Give all of the data again exactly as written, omitting every image.

★ ★ ★

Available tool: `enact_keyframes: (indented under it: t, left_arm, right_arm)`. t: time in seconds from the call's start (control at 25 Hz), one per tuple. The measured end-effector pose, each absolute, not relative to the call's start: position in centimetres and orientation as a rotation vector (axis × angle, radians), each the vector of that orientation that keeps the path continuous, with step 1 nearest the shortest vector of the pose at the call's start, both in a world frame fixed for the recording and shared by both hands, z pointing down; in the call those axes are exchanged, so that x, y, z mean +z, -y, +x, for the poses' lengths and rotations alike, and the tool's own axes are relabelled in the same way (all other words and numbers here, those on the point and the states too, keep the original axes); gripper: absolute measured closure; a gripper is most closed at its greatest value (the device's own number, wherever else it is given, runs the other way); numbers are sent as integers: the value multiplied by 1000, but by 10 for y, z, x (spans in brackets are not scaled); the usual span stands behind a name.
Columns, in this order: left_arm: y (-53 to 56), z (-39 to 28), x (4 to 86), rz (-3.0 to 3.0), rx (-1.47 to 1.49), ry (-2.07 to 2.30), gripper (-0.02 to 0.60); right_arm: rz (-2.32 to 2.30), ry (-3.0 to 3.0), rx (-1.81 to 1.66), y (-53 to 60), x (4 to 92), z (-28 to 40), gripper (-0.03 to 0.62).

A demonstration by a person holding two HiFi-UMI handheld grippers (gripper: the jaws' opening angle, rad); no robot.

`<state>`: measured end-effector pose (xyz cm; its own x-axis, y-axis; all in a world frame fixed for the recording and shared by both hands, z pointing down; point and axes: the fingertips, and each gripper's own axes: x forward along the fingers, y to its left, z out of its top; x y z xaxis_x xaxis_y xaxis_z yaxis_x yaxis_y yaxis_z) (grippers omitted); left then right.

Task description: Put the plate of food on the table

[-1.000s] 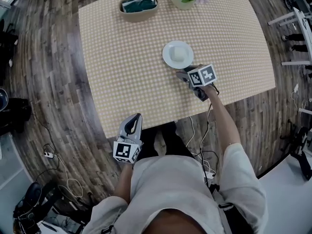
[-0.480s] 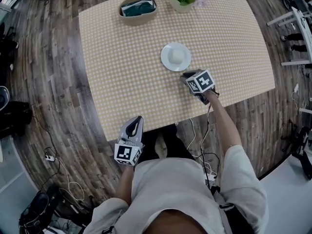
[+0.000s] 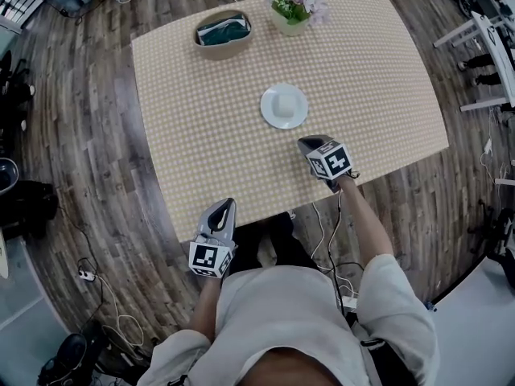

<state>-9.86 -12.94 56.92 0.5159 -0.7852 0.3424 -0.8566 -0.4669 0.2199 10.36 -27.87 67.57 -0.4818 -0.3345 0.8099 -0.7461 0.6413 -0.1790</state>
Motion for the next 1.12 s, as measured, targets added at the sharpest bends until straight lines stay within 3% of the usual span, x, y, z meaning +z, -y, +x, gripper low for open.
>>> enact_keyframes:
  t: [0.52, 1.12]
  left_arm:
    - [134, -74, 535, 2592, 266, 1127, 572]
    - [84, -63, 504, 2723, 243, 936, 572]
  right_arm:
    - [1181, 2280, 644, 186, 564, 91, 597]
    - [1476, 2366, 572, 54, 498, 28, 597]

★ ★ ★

## TASK ANSWER
Available tool: `enact_keyframes: (indented under it: t, left_arm, right_arm)`. t: time in seconds from the call's start (control at 25 Hz), one per tuple. The measured end-effector pose, each absolute, not relative to the call's start: position in centimetres and orientation as a rotation vector (axis × angle, radians), each the vector of that orientation that keeps the path continuous, with step 1 nearest the shortest vector of the pose at the call's start, both in a world frame fixed for the recording and shared by both hands, z pointing down; in the call those axes are exchanged, so that x, y, z mean +z, -y, +x, for the poses' lengths and rotations alike, and the tool's own axes are relabelled in the same way (all other words and numbers here, those on the point and the states too, keep the original axes); gripper: absolute measured closure; a gripper is most closed at its greatest value (the device's own number, wherever else it is given, runs the other way); numbers are sent as integers: the value multiplied by 1000, but by 10 for y, z, x (spans in brackets are not scaled); the usual span stands behind a name.
Columns, in this order: left_arm: y (-53 to 56), z (-39 to 28), x (4 to 86), rz (-3.0 to 3.0), rx (-1.47 to 1.49), ry (-2.07 to 2.30), gripper (-0.02 to 0.60); right_arm: rz (-2.32 to 2.30), ry (-3.0 to 3.0), rx (-1.81 to 1.66), y (-53 to 60), x (4 to 92), z (-28 to 40), gripper (-0.03 to 0.62).

A demonstration by a person holding two HiFi-UMI handheld grippers (gripper: the jaws' opening angle, rad); no robot.

`<state>`: measured end-effector pose (xyz cm; its own x-axis, y-axis; all in a world frame fixed for the recording and shared by both hands, z pointing down; point and axes: the fingertips, and each gripper's own axes: x forward along the fingers, y to its left, z out of its top; x y z xaxis_x xaxis_y xaxis_z yaxis_x yaxis_y yaxis_z) (grippers omitted); left then right.

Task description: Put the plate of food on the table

[-1.000s] 
[-0.480s] 
[+0.000s] 

<state>-9.86 -12.94 56.92 0.5159 -0.7852 0.3424 -0.8566 -0.4669 0.2199 10.36 -27.87 67.57 -0.4818 -0.3345 0.8099 -0.7461 0.6413 -0.1790</state>
Motion for the next 1.12 s, as measured, targets added at the sharpest bends until straight lines stay within 3% of the usual span, x, y, z meaning +z, -y, +x, gripper low for open.
>>> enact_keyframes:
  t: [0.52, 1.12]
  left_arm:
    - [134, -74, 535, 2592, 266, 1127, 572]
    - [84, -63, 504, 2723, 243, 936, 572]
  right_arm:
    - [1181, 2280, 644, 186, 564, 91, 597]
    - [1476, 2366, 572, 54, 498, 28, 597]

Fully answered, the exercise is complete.